I’m writing here for some clarity because I don’t know what to do. I’ve been with my partner for 7 years, we have an 8 month old son and we live together in a house that he owns solely. My partner runs his own business which can be stressful for him. He mostly works from home and when things are going badly at work, his moods permeate the whole house and make it not a very nice place to be. I’m at home a lot with the baby being on maternity leave and it’s not the calm happy environment I would like!
He also gets worked up about small things. For example, this morning I asked him to take the bins out then he came in grumbling that I’d used the wrong bin bag.

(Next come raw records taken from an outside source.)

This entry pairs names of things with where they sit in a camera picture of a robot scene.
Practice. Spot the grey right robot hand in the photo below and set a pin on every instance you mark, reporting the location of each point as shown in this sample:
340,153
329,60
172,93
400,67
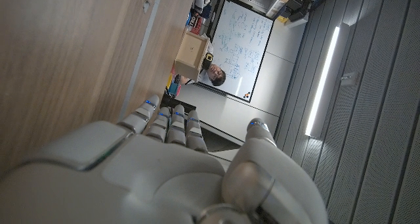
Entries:
147,178

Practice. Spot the blue tape roll stack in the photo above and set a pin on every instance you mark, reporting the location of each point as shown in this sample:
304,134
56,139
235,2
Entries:
173,88

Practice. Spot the seated person grey t-shirt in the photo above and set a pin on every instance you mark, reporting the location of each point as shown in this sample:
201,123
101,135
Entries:
217,74

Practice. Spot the small wooden drawer box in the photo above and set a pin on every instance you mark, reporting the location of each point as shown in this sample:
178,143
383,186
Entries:
192,53

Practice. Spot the red black labelled box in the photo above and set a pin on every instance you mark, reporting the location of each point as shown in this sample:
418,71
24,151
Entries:
195,24

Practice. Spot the grey round holder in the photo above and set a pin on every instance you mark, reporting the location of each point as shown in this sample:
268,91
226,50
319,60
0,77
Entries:
198,0

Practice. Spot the long ceiling light strip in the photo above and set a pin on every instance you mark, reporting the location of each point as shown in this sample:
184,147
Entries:
323,79

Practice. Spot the white wall whiteboard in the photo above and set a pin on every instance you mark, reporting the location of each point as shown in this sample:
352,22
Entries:
243,46

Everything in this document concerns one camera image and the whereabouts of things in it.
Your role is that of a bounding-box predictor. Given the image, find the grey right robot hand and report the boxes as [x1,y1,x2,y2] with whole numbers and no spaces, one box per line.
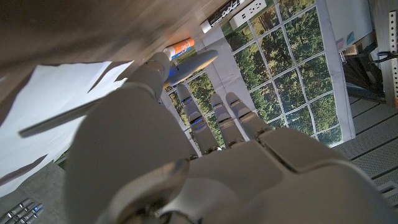
[0,198,44,224]

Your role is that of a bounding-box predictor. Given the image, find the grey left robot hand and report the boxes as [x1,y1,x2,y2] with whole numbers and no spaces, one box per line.
[63,51,398,224]

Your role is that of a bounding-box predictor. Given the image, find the grey scissors with orange handles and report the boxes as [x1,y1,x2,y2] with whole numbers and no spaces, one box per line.
[17,49,219,139]

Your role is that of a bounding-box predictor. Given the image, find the printed window backdrop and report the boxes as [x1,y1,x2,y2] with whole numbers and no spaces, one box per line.
[161,0,357,149]

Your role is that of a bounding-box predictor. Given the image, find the white paper sheet with slits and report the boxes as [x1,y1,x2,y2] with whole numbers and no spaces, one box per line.
[0,60,134,198]

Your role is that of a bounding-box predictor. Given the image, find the orange marker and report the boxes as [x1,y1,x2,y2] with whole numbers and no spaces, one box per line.
[163,37,196,62]

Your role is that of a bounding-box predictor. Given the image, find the white power strip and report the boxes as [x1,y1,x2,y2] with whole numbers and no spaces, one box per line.
[229,0,268,31]

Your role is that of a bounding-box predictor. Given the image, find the black dry erase marker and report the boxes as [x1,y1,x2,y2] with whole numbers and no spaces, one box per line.
[200,0,246,34]

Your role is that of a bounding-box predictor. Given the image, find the white perforated metal rail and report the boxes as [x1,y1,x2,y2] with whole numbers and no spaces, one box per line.
[388,11,398,108]

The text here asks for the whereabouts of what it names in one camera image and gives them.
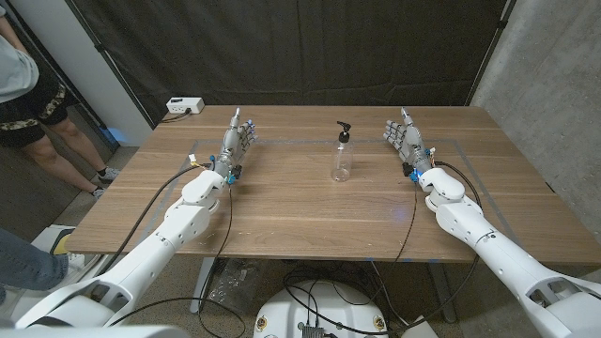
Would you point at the blue floor object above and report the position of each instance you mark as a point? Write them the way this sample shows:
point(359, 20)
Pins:
point(117, 135)

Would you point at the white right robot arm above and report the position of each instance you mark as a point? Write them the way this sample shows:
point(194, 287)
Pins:
point(497, 253)

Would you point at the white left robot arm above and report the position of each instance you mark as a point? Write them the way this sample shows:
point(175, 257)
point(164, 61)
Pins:
point(141, 263)

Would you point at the black backdrop stand pole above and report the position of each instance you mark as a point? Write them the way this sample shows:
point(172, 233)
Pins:
point(99, 47)
point(503, 22)

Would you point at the white robot torso base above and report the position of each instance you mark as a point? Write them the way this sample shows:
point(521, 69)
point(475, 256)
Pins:
point(324, 305)

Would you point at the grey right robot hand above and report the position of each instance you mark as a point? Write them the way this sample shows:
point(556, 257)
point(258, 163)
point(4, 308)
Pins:
point(411, 143)

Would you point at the person in blue jeans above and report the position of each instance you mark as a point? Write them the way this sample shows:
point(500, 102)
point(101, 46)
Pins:
point(23, 263)

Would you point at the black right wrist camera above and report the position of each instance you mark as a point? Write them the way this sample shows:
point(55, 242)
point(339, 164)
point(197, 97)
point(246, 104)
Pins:
point(407, 169)

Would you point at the white floor plate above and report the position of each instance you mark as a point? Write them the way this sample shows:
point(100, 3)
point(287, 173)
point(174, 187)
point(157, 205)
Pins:
point(420, 332)

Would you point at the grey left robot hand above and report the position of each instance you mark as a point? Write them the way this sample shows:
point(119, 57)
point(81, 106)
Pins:
point(230, 150)

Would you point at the white power strip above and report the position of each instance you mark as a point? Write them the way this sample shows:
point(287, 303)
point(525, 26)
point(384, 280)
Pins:
point(185, 105)

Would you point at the clear bottle with black pump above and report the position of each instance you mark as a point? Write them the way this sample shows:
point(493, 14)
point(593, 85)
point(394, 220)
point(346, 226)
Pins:
point(342, 159)

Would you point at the person in black shorts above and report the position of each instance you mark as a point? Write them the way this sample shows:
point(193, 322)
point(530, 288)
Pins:
point(19, 75)

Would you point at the clear plastic bag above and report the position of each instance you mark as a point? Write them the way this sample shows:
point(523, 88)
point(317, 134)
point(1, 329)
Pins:
point(232, 286)

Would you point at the white table leg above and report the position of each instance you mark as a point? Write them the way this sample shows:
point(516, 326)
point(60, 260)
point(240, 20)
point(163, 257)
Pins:
point(203, 286)
point(441, 291)

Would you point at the white and yellow floor platform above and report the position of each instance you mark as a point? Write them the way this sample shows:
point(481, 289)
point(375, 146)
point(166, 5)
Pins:
point(51, 239)

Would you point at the black backdrop curtain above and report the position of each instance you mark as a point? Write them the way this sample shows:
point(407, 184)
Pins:
point(300, 47)

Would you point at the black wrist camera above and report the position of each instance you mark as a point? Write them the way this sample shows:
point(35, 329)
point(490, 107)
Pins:
point(407, 169)
point(237, 171)

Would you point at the white robot head cover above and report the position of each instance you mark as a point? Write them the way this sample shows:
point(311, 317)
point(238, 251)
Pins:
point(94, 332)

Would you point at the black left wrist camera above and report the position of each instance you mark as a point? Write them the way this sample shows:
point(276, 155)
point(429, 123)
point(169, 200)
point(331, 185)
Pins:
point(237, 171)

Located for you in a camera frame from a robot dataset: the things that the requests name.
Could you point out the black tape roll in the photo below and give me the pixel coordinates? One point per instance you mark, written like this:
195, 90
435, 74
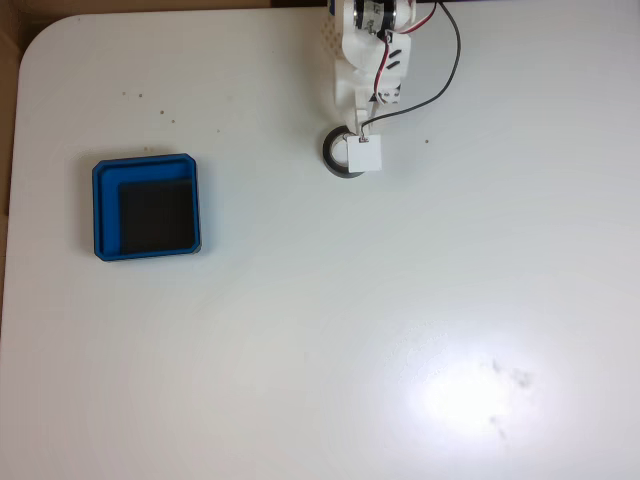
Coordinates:
327, 150

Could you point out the blue box with black bottom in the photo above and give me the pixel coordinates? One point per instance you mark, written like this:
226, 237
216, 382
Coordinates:
107, 215

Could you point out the white perforated base plate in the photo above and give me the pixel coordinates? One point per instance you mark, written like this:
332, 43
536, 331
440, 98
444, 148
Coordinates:
330, 37

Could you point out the white square camera box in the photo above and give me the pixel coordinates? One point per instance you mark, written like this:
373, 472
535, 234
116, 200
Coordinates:
365, 155

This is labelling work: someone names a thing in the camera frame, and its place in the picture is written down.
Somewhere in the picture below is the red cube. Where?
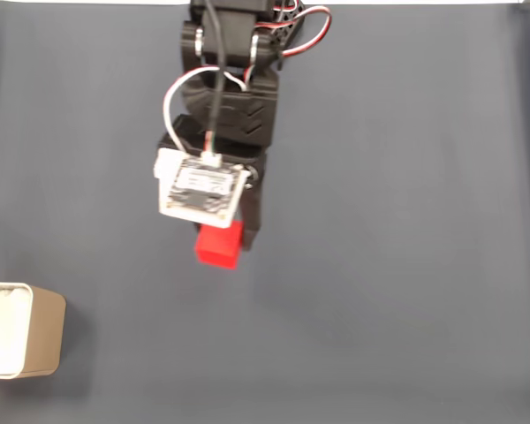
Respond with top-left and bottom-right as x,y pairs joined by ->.
193,220 -> 245,270

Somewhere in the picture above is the beige box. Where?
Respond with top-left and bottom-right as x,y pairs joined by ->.
0,282 -> 67,380

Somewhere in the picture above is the white camera circuit board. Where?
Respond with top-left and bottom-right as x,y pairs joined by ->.
153,148 -> 249,230

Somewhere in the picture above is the black camera cable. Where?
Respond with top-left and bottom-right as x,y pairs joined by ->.
204,0 -> 229,158

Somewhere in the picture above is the red white black servo cable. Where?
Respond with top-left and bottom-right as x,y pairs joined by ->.
271,0 -> 333,72

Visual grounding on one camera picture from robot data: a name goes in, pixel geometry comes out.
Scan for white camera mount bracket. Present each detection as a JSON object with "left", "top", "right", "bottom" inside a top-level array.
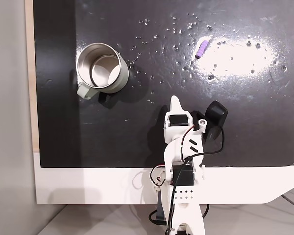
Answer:
[{"left": 192, "top": 118, "right": 209, "bottom": 136}]

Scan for purple ribbed pen grip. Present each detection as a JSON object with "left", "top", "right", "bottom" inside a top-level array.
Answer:
[{"left": 195, "top": 39, "right": 209, "bottom": 59}]

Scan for steel mug with pale handle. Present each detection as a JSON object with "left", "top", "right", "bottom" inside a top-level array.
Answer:
[{"left": 75, "top": 43, "right": 130, "bottom": 100}]

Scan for wooden board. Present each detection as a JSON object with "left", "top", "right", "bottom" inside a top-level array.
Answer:
[{"left": 24, "top": 0, "right": 41, "bottom": 153}]

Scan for red and black motor wires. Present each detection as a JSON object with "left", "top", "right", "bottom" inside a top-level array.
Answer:
[{"left": 150, "top": 124, "right": 197, "bottom": 189}]

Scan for black table mat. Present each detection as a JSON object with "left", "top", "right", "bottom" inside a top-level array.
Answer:
[{"left": 33, "top": 0, "right": 294, "bottom": 169}]

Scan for white base board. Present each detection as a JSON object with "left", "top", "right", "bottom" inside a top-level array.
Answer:
[{"left": 33, "top": 151, "right": 294, "bottom": 205}]

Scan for black oval camera box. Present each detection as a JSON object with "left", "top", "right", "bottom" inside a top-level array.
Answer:
[{"left": 192, "top": 99, "right": 229, "bottom": 148}]

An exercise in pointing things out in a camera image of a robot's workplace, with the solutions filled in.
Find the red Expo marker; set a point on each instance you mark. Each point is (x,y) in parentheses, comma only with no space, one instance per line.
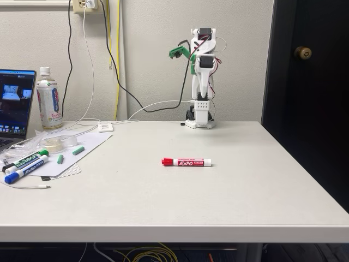
(191,162)

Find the green Expo marker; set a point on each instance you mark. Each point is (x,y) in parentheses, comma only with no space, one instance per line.
(27,159)

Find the blue Expo marker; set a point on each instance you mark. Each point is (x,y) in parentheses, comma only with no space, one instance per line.
(27,171)

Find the black marker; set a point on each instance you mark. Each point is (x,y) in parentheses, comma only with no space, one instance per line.
(6,167)

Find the brass door knob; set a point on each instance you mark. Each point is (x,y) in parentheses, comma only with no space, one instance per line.
(302,53)

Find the white adapter hub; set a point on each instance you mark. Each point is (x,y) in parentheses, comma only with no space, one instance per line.
(105,127)

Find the white paper sheet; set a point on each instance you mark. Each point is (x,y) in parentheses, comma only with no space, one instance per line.
(90,144)

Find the white charger plug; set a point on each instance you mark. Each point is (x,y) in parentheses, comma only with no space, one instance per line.
(91,3)

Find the dark door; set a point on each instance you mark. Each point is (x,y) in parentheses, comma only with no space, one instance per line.
(313,163)

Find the green chalk piece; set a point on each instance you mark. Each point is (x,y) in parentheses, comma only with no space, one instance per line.
(78,150)
(60,159)

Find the plastic tea bottle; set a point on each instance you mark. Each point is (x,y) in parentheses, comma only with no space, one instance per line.
(50,103)

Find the clear round tape container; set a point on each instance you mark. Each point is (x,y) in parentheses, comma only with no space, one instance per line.
(58,143)

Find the small black card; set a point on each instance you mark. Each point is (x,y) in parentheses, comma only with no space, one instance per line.
(45,178)

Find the open laptop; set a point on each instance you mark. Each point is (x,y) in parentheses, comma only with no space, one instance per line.
(16,109)

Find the clear plastic bag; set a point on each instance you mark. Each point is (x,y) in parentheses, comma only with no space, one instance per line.
(24,144)

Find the green printed camera mount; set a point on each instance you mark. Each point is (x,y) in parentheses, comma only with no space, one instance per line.
(193,68)

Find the green camera circuit board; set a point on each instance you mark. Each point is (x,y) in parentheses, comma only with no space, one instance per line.
(176,53)

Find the beige wall outlet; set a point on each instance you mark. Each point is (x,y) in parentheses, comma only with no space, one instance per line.
(79,6)

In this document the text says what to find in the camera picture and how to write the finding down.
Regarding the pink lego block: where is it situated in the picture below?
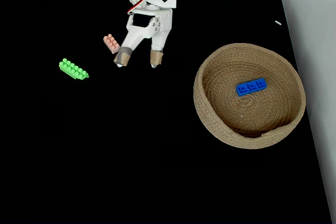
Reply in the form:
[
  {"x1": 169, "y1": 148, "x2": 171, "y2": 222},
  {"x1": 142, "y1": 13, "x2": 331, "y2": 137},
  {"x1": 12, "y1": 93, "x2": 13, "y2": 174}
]
[{"x1": 102, "y1": 34, "x2": 121, "y2": 55}]

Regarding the green lego block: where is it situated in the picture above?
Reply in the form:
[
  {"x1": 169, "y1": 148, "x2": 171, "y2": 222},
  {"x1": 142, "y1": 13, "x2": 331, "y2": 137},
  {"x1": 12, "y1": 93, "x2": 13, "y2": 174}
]
[{"x1": 58, "y1": 58, "x2": 90, "y2": 81}]

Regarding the blue lego block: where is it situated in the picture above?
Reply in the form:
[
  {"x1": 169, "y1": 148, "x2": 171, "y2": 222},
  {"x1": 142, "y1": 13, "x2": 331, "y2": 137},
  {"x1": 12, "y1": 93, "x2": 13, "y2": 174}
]
[{"x1": 235, "y1": 77, "x2": 268, "y2": 97}]

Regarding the round woven rope basket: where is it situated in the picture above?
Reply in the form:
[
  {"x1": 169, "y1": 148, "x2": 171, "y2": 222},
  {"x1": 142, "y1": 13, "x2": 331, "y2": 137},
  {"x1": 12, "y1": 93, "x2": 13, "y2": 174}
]
[{"x1": 193, "y1": 42, "x2": 307, "y2": 150}]

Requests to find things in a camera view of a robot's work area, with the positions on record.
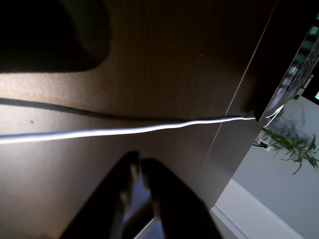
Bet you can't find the wall power plug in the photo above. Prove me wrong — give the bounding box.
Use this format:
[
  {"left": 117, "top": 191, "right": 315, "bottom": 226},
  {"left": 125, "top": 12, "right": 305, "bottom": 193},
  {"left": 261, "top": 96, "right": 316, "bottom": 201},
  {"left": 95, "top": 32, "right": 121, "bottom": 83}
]
[{"left": 253, "top": 138, "right": 271, "bottom": 149}]

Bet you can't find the green leafy plant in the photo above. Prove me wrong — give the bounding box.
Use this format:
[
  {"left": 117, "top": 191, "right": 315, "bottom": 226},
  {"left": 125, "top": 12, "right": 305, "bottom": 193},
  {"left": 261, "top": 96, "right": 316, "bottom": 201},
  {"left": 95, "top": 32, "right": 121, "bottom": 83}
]
[{"left": 261, "top": 96, "right": 319, "bottom": 176}]

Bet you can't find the black cable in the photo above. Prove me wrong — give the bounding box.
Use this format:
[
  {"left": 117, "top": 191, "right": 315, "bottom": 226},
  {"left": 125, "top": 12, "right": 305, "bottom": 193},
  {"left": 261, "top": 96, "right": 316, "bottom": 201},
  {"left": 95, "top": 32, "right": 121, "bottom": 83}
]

Then launched into a whole tirade about how messy the house is (it isn’t), how he hates it here (we’ve moved to countryside from city) and that the weekends fill him with dread. This is hurtful as the weekends are when we get to spend time together as a family and I look forward to them! He also says oh I know what will happen today, you’ll take ages getting yourself and the baby ready and by that time it’ll be afternoon and there won’t be time to do anything and you won’t have a plan anyway. None of this had happened! I felt like I was being told off for something that hasn’t even happened yet!
I’m worried because I don’t want our son growing up in a house where there’s so much stress. I know my partner is like it because of his family dynamic as I’ve witnessed many times arguments in there household. I had the odd shouting match in my house when we were teenagers but this certainly hasn’t continued into adulthood. I’m just not used to it and don’t know what to do!
At a bit of a loss!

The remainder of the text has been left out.